EXERCISE DIRECTIONS: Below are several records. Retype exactly those lines running from the one with "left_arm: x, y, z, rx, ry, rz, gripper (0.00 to" through the one with "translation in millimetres", end lines included, and no others.

RECORDS SUPPLIED:
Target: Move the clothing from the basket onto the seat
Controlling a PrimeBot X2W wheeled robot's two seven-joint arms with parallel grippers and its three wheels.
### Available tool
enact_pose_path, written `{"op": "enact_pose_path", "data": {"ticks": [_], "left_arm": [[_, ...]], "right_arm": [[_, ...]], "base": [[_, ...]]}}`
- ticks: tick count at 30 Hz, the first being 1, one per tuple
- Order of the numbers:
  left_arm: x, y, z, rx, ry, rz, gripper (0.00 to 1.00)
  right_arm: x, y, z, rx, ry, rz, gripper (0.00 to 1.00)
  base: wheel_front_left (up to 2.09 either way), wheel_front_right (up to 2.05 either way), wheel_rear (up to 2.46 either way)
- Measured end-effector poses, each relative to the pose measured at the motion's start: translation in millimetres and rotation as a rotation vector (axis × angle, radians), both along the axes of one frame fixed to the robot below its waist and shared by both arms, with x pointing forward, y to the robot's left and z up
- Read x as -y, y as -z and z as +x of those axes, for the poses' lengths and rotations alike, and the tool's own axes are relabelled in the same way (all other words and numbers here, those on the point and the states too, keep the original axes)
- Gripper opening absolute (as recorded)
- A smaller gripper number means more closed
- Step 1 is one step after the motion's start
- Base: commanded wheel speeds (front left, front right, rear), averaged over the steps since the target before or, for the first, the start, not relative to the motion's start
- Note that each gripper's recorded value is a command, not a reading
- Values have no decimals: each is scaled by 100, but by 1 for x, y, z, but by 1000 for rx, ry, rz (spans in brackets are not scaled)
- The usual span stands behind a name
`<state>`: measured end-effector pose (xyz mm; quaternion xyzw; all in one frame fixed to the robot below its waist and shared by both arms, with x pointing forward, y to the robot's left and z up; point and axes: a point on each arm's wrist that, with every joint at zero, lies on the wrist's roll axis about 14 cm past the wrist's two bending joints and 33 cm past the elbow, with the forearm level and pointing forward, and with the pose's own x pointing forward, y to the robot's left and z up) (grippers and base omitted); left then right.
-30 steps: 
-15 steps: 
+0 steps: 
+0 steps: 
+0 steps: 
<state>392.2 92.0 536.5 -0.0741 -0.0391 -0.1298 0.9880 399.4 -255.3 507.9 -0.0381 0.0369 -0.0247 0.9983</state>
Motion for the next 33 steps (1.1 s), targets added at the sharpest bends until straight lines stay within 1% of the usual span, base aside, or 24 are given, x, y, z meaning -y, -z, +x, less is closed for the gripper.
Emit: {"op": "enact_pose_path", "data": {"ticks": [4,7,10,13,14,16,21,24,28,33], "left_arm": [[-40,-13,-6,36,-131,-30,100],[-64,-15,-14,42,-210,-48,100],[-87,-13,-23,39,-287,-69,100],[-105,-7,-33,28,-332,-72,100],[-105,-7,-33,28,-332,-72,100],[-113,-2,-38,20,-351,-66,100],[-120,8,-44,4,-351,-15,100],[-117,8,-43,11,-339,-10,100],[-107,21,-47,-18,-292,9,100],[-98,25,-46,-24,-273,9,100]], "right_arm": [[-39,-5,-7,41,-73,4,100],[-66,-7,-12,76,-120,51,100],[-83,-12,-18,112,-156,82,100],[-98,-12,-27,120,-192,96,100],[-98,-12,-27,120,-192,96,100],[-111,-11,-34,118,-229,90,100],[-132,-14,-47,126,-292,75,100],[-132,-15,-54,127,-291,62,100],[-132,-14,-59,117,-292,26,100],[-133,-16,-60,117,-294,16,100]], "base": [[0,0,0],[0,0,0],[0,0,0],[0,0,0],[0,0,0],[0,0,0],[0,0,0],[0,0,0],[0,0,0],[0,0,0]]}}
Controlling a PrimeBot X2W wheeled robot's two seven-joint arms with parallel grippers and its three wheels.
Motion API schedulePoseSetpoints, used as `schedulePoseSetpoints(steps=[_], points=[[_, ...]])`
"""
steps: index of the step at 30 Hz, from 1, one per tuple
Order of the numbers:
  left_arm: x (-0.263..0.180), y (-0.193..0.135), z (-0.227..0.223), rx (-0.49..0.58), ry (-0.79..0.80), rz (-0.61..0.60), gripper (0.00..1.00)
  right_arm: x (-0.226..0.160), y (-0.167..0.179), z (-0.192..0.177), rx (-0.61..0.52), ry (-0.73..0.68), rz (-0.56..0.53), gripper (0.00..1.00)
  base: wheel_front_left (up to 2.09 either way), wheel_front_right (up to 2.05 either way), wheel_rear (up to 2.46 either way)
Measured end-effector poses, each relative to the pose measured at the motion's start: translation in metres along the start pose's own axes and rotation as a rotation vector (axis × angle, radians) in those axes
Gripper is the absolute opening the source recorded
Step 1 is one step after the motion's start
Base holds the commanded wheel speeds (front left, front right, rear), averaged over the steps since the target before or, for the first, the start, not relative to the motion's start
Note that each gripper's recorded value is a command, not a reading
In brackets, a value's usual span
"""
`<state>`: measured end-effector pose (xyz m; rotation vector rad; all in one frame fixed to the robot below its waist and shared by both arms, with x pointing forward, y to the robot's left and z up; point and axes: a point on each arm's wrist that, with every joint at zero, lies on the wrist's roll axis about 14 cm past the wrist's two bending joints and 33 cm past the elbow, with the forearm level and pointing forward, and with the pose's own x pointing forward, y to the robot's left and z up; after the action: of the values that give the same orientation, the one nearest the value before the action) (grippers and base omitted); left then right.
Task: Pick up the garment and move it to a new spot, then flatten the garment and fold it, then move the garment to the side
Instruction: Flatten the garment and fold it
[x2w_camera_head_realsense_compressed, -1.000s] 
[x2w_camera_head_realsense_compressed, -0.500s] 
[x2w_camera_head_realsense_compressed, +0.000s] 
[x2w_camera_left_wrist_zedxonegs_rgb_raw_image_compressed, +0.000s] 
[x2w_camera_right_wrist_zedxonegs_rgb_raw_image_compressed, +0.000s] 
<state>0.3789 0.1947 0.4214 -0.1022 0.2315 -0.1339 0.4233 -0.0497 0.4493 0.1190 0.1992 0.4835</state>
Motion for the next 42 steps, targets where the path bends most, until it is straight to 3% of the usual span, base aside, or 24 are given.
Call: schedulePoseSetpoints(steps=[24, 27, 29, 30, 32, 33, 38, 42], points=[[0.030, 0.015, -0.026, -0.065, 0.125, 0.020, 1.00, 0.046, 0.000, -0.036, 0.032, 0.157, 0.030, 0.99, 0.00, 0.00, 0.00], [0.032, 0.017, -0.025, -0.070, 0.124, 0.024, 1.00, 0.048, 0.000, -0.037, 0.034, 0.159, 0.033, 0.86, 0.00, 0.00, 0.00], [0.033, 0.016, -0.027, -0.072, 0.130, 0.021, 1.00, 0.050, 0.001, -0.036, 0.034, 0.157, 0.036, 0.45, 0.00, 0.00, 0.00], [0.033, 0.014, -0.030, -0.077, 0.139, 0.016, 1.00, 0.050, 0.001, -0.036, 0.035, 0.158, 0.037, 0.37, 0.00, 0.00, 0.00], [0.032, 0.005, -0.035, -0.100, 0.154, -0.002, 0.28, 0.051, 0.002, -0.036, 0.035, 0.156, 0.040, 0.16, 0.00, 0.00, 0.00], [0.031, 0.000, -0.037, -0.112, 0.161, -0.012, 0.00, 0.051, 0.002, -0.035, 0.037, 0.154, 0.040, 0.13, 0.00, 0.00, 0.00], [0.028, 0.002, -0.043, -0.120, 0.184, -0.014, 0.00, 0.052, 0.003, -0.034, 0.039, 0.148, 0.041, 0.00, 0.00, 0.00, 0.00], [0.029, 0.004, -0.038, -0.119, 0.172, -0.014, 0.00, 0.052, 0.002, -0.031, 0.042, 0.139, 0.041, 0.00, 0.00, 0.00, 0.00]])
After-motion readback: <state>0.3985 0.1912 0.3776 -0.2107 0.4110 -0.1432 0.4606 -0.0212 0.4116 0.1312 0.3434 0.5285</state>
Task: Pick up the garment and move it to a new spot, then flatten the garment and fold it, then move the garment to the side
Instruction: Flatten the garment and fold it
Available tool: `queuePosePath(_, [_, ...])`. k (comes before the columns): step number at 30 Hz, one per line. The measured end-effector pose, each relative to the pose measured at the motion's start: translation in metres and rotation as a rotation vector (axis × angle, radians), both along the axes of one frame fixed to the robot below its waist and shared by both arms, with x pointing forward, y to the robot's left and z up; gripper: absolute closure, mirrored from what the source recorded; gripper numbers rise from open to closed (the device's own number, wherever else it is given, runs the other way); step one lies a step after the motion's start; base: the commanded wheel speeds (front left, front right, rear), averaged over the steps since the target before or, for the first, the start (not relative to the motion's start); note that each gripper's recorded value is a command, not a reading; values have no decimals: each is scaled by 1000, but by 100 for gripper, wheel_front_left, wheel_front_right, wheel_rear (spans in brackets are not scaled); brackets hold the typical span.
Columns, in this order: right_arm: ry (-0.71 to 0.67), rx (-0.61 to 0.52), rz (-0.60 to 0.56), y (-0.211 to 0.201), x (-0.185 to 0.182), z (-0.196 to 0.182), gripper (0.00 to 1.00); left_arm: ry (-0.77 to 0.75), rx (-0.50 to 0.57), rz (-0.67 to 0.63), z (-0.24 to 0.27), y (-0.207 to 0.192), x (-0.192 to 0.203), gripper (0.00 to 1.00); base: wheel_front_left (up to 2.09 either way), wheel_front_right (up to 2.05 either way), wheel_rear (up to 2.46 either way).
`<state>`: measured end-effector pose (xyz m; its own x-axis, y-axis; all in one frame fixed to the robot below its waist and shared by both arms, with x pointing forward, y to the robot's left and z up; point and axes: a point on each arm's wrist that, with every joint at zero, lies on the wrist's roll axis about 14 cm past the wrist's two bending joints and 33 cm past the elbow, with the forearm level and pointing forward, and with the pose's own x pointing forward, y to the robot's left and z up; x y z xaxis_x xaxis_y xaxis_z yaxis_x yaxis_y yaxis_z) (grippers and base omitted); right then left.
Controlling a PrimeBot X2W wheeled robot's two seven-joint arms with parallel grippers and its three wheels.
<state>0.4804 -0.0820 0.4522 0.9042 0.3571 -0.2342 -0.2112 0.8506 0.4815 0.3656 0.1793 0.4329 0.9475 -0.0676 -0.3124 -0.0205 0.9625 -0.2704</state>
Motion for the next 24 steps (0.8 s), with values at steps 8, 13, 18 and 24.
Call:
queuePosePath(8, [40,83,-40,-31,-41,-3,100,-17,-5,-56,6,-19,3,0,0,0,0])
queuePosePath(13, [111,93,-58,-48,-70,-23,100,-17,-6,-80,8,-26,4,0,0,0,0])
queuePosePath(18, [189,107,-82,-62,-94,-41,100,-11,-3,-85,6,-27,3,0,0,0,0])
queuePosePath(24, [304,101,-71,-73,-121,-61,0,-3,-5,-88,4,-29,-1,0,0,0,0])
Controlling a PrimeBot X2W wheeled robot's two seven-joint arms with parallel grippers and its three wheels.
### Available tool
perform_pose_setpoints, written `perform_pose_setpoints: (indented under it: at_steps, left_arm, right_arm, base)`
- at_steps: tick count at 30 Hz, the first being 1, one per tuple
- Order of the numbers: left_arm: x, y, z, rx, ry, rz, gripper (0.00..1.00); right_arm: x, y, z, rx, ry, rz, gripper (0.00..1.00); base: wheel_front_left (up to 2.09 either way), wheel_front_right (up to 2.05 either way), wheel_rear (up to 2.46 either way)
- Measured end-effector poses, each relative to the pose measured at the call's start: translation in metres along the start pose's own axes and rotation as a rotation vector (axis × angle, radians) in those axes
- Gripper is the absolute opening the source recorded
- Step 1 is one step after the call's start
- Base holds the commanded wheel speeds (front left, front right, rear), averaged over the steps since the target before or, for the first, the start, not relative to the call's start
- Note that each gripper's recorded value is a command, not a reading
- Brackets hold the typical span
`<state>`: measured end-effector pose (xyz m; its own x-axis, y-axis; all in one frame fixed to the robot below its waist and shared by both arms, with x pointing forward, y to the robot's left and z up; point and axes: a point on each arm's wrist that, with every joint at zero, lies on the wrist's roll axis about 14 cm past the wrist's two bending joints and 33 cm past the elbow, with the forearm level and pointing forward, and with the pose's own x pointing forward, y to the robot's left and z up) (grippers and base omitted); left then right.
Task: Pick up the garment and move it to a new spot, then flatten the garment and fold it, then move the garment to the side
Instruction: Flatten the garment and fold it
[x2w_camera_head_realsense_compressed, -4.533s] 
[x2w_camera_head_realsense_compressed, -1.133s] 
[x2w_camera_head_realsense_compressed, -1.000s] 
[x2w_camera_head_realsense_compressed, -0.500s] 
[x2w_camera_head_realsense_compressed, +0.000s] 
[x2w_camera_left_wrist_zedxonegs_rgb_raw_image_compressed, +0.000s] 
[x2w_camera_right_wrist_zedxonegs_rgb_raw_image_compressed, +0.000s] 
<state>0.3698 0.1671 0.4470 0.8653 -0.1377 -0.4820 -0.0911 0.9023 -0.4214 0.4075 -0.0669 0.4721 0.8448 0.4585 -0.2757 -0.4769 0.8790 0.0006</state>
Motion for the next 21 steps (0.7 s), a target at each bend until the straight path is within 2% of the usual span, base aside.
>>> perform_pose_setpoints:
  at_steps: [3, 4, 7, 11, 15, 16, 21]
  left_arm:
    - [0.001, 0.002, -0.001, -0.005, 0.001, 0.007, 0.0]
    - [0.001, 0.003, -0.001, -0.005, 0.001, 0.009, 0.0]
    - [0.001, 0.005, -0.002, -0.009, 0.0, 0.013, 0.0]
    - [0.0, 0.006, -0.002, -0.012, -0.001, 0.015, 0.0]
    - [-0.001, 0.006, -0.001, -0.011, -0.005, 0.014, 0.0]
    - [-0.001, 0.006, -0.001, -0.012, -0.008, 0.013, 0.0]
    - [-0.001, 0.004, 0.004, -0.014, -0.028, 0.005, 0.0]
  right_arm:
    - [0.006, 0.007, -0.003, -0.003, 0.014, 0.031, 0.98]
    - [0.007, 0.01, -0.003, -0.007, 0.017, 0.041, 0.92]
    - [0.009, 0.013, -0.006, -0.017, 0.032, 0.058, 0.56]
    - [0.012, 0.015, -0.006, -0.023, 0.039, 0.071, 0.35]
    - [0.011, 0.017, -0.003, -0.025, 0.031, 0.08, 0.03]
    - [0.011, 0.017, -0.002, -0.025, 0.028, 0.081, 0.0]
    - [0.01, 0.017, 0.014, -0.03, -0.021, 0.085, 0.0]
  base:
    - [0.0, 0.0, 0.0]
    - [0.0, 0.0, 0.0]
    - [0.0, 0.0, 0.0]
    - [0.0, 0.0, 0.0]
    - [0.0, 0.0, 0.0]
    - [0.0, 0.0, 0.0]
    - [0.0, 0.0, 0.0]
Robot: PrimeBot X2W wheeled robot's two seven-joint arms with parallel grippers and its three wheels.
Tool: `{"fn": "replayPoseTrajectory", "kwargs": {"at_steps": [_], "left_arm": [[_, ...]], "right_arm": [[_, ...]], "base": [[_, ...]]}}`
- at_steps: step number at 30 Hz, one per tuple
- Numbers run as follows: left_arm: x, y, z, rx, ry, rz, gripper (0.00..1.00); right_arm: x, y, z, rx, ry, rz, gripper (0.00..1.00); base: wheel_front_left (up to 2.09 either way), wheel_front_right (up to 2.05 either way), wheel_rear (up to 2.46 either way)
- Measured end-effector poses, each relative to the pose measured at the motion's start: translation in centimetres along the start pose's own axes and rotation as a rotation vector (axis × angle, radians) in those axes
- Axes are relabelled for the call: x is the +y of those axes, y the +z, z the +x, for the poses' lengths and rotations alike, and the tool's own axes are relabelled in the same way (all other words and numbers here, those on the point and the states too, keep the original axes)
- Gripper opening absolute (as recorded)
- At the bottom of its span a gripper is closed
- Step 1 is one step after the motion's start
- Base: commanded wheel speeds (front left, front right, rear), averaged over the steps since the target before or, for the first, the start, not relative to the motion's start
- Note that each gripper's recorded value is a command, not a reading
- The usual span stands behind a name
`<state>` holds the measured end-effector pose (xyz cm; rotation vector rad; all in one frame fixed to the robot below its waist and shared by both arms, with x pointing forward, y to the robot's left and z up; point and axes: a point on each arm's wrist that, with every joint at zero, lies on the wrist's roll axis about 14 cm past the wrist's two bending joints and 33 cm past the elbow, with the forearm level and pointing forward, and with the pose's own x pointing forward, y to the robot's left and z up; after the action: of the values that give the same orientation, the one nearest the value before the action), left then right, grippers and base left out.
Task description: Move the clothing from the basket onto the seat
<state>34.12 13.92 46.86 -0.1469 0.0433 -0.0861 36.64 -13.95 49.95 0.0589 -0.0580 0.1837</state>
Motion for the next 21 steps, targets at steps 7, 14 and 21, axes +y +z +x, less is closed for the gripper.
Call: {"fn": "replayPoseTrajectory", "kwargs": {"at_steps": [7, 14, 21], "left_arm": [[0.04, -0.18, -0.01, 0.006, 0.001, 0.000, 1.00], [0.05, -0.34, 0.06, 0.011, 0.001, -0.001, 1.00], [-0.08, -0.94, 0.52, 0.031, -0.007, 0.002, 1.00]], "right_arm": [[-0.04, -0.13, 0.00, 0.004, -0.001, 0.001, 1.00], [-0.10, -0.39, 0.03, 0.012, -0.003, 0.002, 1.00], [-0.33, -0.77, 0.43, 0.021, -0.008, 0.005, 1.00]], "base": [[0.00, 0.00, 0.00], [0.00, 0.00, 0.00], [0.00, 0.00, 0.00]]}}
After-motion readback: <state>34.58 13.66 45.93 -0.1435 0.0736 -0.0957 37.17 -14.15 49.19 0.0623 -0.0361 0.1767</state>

THE ANSWER:
  left_arm: x, y, z, rx, ry, rz, gripper (0.00 to 1.00)
  right_arm: x, y, z, rx, ry, rz, gripper (0.00 to 1.00)
  base: wheel_front_left (up to 2.09 either way), wheel_front_right (up to 2.05 either way), wheel_rear (up to 2.46 either way)
- Measured end-effector poses, each relative to the pose measured at the motion's start: translation in millimetres and rotation as a rotation vector (axis × angle, radians), both along the axes of one frame fixed to the robot below its waist and shared by both arms, with x pointing forward, y to the robot's left and z up

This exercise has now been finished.